La existencia de una repostería propia es algo discutible, pero existe. Así, tenemos el famoso mazapán, un dulce de textura más bien basta, hecho a base de azúcar, almendra y harina.

En la zona de Gálvez-Navahermosa, pasando Pédrega (lo que yo llamo cariñosamente "mi país"), hacen unos bollitos (follitos en el habla de la zona), a base de manteca, harina y azúcar, o bien aceite, harina y azúcar. Su textura es tosca y basta, pero pueden llegar a cautivarte por completo.

Por supuesto, hay gallenas y magdalenas, pero parecidas a la de otros lugares. Me detengo, sin embargo, en un dulce que es muy exclusivo: se trata de "cagá de gato".

Sus ingredientes hablan por sí mismos: se trata de trigo tostado y miel de la zona (multifloral, con una presencia de polen de encina, romero y tomillo considerable). Esta mezcla, puesta en un plato se asemeja realmente a una "cagá de gato", pero su sabor es sorprendente.

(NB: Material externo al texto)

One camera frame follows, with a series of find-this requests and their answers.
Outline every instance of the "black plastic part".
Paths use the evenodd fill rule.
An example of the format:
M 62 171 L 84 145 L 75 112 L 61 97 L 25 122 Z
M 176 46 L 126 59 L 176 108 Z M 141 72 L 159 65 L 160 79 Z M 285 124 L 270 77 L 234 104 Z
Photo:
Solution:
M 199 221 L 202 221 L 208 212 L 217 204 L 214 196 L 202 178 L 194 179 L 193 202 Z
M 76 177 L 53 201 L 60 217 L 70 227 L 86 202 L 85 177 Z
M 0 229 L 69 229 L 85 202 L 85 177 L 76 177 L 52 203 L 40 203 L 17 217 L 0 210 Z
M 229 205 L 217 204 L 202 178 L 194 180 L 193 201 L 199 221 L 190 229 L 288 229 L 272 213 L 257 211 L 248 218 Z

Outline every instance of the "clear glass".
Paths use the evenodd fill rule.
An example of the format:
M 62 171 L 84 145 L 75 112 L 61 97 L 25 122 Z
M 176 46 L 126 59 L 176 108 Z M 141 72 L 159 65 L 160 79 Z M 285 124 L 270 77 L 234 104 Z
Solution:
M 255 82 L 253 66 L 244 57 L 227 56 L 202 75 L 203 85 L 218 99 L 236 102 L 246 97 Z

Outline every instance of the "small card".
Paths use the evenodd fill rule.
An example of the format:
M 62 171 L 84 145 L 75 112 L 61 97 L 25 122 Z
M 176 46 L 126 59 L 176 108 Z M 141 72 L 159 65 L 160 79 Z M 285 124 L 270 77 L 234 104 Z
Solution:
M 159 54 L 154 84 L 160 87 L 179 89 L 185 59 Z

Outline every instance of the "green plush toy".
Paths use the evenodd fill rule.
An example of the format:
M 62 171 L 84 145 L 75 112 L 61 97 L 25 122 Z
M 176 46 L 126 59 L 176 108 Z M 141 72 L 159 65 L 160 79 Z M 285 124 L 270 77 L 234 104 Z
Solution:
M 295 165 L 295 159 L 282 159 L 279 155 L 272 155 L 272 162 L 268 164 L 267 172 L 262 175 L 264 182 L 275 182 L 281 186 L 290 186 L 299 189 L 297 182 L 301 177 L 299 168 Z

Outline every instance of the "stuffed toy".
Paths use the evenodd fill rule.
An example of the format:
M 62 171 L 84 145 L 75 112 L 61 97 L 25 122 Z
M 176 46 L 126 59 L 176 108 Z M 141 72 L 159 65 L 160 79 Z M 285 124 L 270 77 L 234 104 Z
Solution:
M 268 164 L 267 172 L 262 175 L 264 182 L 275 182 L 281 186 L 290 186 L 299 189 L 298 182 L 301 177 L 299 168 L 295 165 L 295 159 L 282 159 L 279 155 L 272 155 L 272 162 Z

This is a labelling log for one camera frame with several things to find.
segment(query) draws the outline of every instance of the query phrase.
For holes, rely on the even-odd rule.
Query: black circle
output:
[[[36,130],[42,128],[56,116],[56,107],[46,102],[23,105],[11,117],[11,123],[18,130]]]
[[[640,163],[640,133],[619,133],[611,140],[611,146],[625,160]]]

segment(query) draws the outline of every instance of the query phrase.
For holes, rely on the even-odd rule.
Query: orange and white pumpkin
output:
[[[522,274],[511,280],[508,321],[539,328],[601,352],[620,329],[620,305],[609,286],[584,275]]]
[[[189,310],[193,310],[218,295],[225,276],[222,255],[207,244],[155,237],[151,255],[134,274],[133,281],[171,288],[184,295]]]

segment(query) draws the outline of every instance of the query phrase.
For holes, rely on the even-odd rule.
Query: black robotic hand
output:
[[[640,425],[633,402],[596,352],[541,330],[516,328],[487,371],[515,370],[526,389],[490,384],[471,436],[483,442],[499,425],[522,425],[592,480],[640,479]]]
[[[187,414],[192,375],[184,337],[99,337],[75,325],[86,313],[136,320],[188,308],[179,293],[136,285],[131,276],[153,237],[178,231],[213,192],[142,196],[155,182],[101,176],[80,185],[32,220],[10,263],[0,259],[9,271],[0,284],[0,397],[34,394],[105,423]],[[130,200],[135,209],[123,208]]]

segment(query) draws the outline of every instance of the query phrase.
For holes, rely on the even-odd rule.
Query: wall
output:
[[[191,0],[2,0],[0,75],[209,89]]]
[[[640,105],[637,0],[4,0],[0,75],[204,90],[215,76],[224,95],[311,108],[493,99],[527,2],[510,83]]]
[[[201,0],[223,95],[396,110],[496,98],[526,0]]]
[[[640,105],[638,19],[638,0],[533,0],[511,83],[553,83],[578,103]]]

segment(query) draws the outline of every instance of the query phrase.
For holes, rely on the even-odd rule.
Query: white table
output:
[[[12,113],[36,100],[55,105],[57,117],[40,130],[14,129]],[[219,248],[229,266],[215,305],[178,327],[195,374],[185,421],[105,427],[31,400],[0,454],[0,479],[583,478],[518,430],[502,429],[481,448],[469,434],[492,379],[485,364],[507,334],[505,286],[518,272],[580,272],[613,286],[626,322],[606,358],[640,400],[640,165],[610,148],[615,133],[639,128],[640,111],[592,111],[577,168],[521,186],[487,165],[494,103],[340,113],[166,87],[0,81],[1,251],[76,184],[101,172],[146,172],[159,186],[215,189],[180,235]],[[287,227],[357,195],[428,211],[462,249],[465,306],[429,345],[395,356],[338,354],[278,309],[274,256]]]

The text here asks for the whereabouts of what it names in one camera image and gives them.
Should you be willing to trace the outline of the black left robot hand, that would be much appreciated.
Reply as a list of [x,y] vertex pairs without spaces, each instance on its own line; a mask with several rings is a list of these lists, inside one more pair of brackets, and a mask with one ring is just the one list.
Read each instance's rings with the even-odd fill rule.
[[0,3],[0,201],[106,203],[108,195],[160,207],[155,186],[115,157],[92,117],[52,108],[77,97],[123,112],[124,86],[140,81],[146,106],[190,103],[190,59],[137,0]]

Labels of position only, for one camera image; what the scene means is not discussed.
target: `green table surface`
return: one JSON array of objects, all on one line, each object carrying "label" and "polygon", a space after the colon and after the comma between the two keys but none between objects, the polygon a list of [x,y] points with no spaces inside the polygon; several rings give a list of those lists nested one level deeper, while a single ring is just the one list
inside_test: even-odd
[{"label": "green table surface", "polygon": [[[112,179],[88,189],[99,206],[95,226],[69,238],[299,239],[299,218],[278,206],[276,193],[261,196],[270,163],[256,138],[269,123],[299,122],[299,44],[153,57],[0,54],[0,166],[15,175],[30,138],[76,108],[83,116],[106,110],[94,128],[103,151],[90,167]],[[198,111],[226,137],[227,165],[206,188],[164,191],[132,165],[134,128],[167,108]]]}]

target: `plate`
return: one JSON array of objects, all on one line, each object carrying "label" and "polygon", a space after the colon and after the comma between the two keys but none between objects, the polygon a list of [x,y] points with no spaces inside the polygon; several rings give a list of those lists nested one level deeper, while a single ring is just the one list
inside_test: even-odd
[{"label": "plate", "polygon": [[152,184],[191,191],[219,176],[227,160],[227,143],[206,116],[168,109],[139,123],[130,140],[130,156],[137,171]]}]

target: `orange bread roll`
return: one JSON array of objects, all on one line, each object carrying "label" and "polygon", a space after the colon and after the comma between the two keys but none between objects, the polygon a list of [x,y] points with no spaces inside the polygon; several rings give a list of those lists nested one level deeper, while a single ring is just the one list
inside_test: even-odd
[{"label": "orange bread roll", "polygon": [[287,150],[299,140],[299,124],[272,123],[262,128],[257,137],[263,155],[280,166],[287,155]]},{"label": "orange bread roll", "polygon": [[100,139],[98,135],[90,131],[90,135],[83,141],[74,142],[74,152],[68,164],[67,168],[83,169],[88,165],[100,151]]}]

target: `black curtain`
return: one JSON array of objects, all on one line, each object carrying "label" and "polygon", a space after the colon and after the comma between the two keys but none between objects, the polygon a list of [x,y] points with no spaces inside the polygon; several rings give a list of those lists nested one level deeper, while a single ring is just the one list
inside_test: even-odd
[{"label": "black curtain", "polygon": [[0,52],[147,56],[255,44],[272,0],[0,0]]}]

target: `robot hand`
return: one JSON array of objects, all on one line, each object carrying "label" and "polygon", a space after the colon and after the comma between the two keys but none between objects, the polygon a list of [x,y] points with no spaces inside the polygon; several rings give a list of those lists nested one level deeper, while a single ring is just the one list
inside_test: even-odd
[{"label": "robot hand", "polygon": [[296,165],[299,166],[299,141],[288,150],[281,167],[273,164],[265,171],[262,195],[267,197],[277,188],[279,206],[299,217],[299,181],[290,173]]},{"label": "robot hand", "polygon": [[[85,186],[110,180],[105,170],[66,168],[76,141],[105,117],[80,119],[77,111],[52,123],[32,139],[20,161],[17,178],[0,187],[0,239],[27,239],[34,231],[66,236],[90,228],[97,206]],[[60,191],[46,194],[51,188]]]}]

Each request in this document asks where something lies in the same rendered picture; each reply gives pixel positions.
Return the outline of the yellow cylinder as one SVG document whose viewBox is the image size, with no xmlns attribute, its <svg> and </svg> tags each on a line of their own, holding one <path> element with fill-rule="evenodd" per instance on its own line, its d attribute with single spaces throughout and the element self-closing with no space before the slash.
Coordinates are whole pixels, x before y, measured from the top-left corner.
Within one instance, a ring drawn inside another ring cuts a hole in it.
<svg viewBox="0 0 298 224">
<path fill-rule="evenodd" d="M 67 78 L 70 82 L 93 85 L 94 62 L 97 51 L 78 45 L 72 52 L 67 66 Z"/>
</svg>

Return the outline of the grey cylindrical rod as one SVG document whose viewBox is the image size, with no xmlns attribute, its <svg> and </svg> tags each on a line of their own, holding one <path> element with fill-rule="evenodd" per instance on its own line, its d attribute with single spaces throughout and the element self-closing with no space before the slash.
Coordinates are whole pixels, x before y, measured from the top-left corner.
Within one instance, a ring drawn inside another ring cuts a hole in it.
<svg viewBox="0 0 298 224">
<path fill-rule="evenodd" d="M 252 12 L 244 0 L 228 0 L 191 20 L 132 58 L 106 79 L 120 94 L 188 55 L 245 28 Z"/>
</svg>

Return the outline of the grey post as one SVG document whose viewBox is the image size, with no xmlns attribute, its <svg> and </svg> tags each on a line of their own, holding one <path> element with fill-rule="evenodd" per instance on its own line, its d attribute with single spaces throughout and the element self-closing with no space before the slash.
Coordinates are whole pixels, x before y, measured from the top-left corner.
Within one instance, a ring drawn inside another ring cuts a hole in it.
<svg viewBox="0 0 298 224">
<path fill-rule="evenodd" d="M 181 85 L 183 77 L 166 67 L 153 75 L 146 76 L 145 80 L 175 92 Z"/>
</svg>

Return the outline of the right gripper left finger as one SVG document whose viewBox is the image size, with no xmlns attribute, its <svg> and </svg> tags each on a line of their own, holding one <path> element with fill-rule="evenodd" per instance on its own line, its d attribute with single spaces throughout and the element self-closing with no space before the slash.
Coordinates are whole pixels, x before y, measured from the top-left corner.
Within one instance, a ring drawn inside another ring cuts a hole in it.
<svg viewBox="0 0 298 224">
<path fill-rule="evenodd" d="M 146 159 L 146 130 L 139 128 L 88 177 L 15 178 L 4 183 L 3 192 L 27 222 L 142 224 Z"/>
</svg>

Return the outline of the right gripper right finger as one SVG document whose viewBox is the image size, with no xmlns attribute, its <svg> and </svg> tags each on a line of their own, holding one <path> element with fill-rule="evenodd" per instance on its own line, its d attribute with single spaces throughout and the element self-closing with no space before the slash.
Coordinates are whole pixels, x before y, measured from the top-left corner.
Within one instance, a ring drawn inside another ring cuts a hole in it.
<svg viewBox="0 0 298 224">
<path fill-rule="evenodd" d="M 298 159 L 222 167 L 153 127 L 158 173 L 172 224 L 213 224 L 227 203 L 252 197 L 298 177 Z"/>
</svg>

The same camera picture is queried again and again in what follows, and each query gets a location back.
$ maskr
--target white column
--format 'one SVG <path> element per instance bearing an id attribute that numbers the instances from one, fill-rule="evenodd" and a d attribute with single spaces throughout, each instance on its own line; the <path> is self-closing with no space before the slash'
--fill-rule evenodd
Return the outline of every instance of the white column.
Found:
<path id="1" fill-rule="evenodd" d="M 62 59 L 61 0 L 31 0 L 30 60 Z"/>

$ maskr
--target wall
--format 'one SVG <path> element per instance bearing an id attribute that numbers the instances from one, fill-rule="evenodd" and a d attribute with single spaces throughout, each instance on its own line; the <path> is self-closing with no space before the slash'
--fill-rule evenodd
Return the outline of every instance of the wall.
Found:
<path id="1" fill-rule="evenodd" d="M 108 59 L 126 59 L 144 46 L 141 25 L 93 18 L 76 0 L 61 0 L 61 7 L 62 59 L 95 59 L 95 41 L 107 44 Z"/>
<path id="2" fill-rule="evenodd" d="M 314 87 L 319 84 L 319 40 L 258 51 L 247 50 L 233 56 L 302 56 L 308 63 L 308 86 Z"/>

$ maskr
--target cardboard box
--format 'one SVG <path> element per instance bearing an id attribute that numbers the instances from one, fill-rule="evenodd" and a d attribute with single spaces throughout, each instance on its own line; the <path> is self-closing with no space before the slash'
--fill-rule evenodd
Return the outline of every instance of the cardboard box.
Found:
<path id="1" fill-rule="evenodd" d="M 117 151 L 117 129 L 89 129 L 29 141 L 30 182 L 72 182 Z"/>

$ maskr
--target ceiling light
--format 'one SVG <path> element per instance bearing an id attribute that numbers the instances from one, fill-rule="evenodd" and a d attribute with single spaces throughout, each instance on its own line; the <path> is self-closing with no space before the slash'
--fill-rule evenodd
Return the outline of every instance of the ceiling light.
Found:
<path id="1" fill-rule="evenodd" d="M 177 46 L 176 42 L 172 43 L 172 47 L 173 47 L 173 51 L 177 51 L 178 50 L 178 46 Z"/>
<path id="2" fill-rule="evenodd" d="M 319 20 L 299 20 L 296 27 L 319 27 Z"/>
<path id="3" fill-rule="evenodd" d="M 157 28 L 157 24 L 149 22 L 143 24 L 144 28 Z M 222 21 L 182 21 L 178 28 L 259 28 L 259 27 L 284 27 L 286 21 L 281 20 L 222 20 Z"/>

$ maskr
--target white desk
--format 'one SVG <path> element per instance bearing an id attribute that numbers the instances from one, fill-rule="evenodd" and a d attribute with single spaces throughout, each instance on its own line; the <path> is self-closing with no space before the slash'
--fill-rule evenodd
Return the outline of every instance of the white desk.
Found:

Me contaban que era un dulce preparado para motivos especiales: comuniones y demás eventos. Cuando mi padre hizo la primera comunión, allá por el año 1927 más o menos, le vistieron con el traje de los domingos (sí, de pana), le pusieron un lazo en el hombro y ¡¡a la iglesia!!. La comida consistió en un par de huevos fritos, pollo y... "cagá de gato".